What is expected:
The response should be the lines of the data, starting at the first and ending at the one that contains "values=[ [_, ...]", copied without change.

================

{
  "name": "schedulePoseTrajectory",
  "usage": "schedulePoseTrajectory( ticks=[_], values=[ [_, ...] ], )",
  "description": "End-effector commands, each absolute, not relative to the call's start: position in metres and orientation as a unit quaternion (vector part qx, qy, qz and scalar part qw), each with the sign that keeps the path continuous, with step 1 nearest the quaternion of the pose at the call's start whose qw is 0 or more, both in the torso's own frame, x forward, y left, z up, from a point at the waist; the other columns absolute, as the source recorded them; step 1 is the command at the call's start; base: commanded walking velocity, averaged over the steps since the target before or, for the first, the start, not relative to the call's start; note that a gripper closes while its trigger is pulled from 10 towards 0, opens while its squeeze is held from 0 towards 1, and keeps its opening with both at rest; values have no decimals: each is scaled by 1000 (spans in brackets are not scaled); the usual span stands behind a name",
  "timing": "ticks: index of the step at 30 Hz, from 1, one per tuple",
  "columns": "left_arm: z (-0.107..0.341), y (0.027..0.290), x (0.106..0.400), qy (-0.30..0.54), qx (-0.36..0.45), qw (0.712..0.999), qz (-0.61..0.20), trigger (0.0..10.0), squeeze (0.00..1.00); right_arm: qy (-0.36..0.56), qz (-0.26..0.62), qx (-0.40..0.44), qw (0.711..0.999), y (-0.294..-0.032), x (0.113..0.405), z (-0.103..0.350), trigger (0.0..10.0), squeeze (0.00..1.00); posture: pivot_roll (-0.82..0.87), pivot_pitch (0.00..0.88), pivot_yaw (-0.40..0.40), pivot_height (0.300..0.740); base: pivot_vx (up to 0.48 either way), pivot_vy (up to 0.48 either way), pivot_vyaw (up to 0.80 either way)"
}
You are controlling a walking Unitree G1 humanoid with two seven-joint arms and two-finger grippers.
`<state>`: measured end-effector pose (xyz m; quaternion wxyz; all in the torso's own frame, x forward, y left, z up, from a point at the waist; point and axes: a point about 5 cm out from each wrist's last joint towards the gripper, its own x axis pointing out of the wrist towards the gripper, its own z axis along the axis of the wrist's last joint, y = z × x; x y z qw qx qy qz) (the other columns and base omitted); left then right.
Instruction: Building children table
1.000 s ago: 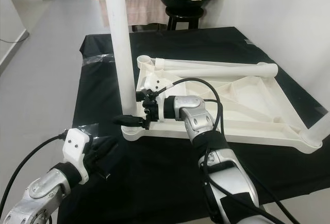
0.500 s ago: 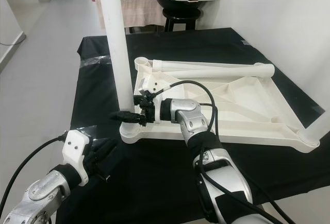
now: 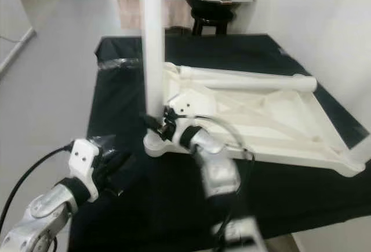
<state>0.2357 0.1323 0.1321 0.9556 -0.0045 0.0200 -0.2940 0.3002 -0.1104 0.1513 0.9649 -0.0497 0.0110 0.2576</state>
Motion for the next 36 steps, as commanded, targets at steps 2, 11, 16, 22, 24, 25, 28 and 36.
schedulePoseTrajectory(
  ticks=[2, 11, 16, 22, 24, 25, 28, 36],
  values=[
    [130, 133, 239, 25, -4, 954, -297, 10000, 0, 113, 234, -98, 961, -136, 301, 120, 0, 0, 13, 70, -57, 740, 0, 0, 0],
    [130, 132, 240, 23, -9, 956, -292, 10000, 0, 117, 363, -117, 917, -124, 303, 128, 10000, 1000, 16, 64, -64, 740, 0, 0, 0],
    [130, 131, 242, 24, -7, 955, -295, 10000, 0, 65, 481, -115, 867, -116, 301, 163, 10000, 1000, 25, 56, -62, 740, 0, 0, 0],
    [129, 131, 243, 24, 3, 956, -294, 10000, 0, 35, 535, -110, 837, -115, 321, 182, 10000, 0, 38, 48, -65, 740, 0, 0, 0],
    [129, 131, 242, 23, 9, 957, -290, 10000, 0, 31, 571, -99, 814, -101, 331, 184, 10000, 0, 43, 47, -68, 740, 0, 0, 0],
    [129, 131, 242, 23, 9, 957, -290, 10000, 0, 31, 571, -99, 814, -101, 331, 184, 10000, 0, 43, 47, -68, 740, 0, 0, 0],
    [129, 130, 241, 22, 11, 958, -285, 10000, 0, 42, 603, -95, 791, -93, 341, 182, 10000, 0, 64, 45, -73, 740, 0, 0, 0],
    [129, 127, 239, 21, 11, 958, -287, 10000, 0, 53, 633, -74, 769, -90, 355, 186, 0, 0, 72, 49, -81, 740, 0, 0, 0]
  ],
)
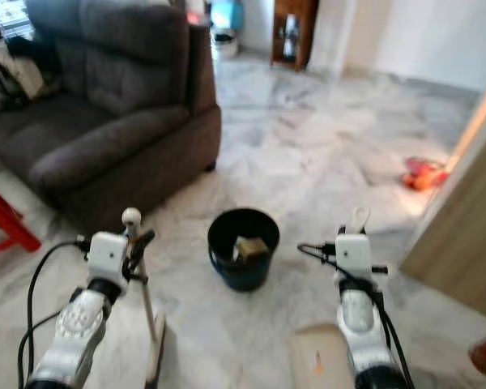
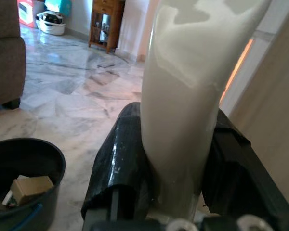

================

Response to this task:
{
  "name": "schedulePoseTrajectory",
  "usage": "schedulePoseTrajectory( ticks=[_], values=[ [_, ...] ], )",

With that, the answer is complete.